Le DRH s’est appuyé sur les premières réponses pour lancer les entretiens de « mobilité-carrière » destinés à ceux dont les postes seront supprimés, mais il voit plus loin. « Les réponses vont permettre de construire un outil pour aider à la réflexion de chacun sur sa carrière. » Une ambition non dénuée d’intérêt selon Sylvie Contamin, secrétaire nationale de la FSU Intérieur : « La création d’un corps interministériel pour les administratifs a ouvert des perspectives d’évolution. Les agents n’ont plus l’obligation de demander un détachement pour passer de la préfecture au ministère ou à un commissariat. Mais la situation est très différente pour les métiers plus techniques, chauffeurs, ouvriers, techniciens », relève-t-elle.

Daniel Lafon, de la CFDT, veut croire que le volet social sera bien géré. « Le secrétaire général a précisé qu’il n’y aurait pas d’affectation ni de mobilité forcées. De toute façon, nous n’avons pas le choix. Il y aura des postes à pourvoir dans les plates-formes et certains services seront renforcés, comme l’accueil des étrangers, la lutte contre la fraude documentaire ou le contrôle de la légalité. Il faudra que les collègues postulent. » Un plan de requalification doit voir le jour, avec un budget formation et des promotions. « Nous essayons d’adopter une logique RH pour mieux prendre en compte les désirs d’évolution des agents », insiste Sélim Uckum.
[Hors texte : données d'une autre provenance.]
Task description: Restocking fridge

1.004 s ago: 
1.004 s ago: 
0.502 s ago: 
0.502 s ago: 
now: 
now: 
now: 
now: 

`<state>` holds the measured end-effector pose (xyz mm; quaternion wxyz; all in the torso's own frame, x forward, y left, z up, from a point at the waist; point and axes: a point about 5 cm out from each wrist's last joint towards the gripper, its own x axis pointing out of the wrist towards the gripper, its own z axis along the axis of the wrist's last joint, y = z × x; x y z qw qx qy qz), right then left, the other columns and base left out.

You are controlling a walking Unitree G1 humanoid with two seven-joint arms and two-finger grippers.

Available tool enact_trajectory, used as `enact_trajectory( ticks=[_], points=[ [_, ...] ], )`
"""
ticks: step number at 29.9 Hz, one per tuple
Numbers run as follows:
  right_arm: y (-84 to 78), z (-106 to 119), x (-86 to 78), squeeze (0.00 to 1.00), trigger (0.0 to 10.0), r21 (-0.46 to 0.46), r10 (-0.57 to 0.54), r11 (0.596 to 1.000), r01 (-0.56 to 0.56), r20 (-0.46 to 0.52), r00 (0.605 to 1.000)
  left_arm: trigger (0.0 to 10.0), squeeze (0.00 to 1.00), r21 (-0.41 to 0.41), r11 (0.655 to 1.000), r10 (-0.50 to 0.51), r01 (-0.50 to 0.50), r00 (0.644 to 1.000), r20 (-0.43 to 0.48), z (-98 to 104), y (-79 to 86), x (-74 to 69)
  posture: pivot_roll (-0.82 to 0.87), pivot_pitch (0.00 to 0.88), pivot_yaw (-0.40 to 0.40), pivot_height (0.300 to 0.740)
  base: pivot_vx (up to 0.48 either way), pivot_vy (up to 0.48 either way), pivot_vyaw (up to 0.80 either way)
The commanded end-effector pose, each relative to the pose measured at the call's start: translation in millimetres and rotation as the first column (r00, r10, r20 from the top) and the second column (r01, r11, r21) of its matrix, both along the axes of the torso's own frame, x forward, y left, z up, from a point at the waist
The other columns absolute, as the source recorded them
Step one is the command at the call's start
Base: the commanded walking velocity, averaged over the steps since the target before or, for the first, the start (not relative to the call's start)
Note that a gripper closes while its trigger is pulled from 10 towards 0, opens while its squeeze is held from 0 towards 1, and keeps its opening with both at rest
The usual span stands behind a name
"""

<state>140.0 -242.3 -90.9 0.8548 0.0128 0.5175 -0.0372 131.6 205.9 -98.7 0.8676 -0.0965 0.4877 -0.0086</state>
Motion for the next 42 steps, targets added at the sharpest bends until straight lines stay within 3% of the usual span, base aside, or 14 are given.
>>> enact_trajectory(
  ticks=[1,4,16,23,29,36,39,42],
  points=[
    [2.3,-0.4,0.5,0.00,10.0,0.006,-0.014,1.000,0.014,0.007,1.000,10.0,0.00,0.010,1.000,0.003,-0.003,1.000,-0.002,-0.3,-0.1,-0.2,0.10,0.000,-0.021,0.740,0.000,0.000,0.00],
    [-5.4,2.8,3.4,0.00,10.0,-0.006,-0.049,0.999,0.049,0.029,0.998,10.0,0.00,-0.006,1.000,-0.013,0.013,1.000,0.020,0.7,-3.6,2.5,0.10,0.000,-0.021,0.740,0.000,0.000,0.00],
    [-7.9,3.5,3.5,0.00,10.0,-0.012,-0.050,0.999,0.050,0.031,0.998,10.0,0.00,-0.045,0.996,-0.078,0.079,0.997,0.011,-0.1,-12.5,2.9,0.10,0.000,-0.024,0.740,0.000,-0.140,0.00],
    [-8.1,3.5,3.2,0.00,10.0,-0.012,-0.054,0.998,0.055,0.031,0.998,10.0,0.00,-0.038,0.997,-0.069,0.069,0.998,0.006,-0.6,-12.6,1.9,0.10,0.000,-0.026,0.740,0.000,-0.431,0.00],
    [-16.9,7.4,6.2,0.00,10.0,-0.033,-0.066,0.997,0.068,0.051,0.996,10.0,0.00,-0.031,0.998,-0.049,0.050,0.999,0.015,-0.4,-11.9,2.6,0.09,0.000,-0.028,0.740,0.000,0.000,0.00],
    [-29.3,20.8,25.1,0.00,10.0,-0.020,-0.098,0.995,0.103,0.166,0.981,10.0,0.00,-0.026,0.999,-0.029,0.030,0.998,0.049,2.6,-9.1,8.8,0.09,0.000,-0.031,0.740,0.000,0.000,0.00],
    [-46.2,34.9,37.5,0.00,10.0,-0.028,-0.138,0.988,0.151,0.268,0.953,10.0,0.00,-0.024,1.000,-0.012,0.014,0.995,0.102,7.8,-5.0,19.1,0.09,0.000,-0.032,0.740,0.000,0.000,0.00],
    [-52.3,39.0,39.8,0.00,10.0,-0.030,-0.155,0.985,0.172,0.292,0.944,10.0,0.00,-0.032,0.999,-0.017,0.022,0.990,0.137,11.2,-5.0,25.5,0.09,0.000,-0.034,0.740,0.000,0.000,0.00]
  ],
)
Une évolution qui n’est pas incompatible, à ses yeux, avec le maintien du statut. À terme, espère le DRH, les informations récoltées devraient améliorer la gestion de carrière de l’ensemble des agents du département. En attendant, les questions demeurent. « On nous promet de l’e-learning. La perspective fait peur aux moins diplômés. Que deviendront ceux qui n’y arrivent pas ? » s’interroge Kabira Raouak, déléguée FO. Une réaction que comprend François Thos, secrétaire national de la Fédération Interco CFDT. « De nombreux services d’État sont à flux tendu et tenus d’obéir à des indicateurs chiffrés. Dans ces conditions, le nouveau discours RH est difficilement assimilable par le personnel. » À Bobigny, l’amélioration de la gestion des carrières est encore invisible sous la restructuration annoncée.